▸ **Task**:
For every line of the material below, check for the string "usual" and return the line if it is there.

----------

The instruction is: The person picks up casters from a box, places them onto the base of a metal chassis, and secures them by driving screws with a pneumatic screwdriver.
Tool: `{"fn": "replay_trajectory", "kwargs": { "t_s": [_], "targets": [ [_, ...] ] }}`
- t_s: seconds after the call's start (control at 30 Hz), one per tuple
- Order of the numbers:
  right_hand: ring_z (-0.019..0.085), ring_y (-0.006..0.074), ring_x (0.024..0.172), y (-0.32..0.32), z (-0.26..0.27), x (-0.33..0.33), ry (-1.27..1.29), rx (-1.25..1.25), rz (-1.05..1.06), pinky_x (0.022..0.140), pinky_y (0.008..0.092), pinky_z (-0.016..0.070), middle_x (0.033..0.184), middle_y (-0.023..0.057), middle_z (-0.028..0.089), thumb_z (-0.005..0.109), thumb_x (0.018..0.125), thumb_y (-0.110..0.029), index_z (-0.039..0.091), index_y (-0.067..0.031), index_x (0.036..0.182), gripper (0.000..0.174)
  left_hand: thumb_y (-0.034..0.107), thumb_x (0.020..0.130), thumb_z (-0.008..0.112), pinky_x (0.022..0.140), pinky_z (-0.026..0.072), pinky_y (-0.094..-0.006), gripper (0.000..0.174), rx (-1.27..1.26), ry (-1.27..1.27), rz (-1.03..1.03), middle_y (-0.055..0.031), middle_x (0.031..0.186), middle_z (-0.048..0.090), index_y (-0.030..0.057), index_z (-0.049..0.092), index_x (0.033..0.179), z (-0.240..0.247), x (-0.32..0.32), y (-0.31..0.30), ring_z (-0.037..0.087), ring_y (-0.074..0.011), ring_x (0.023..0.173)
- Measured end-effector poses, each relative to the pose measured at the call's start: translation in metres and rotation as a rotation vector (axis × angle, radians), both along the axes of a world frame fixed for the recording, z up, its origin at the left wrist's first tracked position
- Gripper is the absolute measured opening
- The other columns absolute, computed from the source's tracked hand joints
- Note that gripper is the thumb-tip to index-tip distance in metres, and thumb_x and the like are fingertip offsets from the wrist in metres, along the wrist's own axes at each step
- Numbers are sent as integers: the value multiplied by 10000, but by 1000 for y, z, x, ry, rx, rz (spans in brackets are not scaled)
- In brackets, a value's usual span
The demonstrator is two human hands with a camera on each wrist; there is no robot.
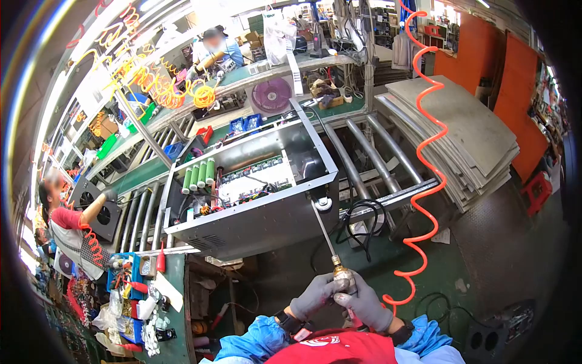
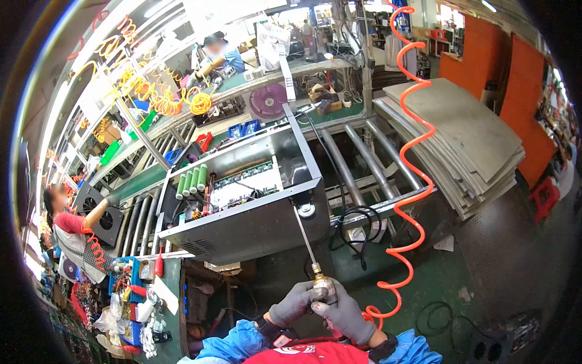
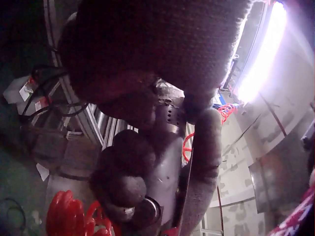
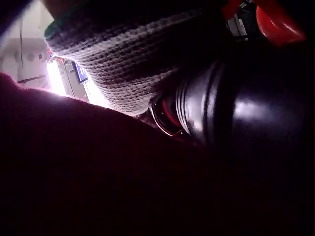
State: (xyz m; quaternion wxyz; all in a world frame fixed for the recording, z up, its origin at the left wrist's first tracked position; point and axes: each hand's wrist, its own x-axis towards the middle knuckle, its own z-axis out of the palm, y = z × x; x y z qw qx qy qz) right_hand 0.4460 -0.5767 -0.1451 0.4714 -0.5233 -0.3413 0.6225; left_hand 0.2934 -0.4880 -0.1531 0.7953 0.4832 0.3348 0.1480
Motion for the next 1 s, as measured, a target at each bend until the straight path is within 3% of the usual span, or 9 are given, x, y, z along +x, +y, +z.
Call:
{"fn": "replay_trajectory", "kwargs": {
  "t_s": [0.3, 0.5, 0.6, 0.7, 0.8, 1.0],
  "targets": [
    [609, 96, 809, 6, -6, -2, -71, 39, -1, 625, 265, 539, 995, 32, 632, 718, 886, -223, 372, -73, 1474, 698, 331, 977, 597, 581, 378, -202, 332, -42, 11, 9, 33, 903, 613, 38, 640, 1129, -2, -3, 5, 518, -38, 716],
    [606, 95, 771, 5, 11, 3, -7, -100, 54, 616, 255, 532, 1033, 50, 607, 648, 889, -168, 336, -89, 1507, 697, 367, 979, 603, 600, 384, -213, 363, -24, 29, -13, 28, 893, 614, 29, 647, 1104, -4, 0, 7, 518, -44, 730],
    [622, 125, 698, 7, -5, 5, 61, -34, 43, 597, 286, 535, 985, 66, 621, 623, 912, -181, 366, -127, 1487, 632, 386, 981, 603, 607, 383, -217, 375, -3, 50, -42, 25, 873, 610, 27, 651, 1079, 9, 1, 9, 513, -48, 737],
    [624, 140, 635, 5, 7, 17, 415, -261, 111, 544, 313, 540, 875, 58, 620, 612, 954, -214, 367, -174, 1472, 575, 399, 983, 603, 597, 369, -218, 374, 48, 98, -36, 26, 846, 602, 36, 654, 1061, 14, 5, 9, 501, -49, 722],
    [627, 156, 627, -2, 4, 22, 815, -250, 117, 551, 323, 543, 855, 69, 617, 577, 967, -227, 367, -204, 1464, 540, 403, 985, 598, 577, 347, -220, 357, 78, 117, -6, 35, 814, 582, 56, 654, 1045, 25, 8, 6, 476, -48, 687],
    [604, 147, 628, 5, 33, 14, 488, -242, 71, 551, 312, 538, 850, 72, 593, 572, 969, -216, 362, -191, 1469, 542, 396, 996, 568, 545, 329, -229, 330, -2, 40, 21, 50, 766, 543, 76, 649, 1014, 28, 7, 5, 438, -49, 632]
  ]
}}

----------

▸ **Reply**:
- In brackets, a value's usual span
Motion for the next 1 s, as measured, a target at each bend until the straight path is within 3% of the usual span, or 9 are given, x, y, z along +x, +y, +z.

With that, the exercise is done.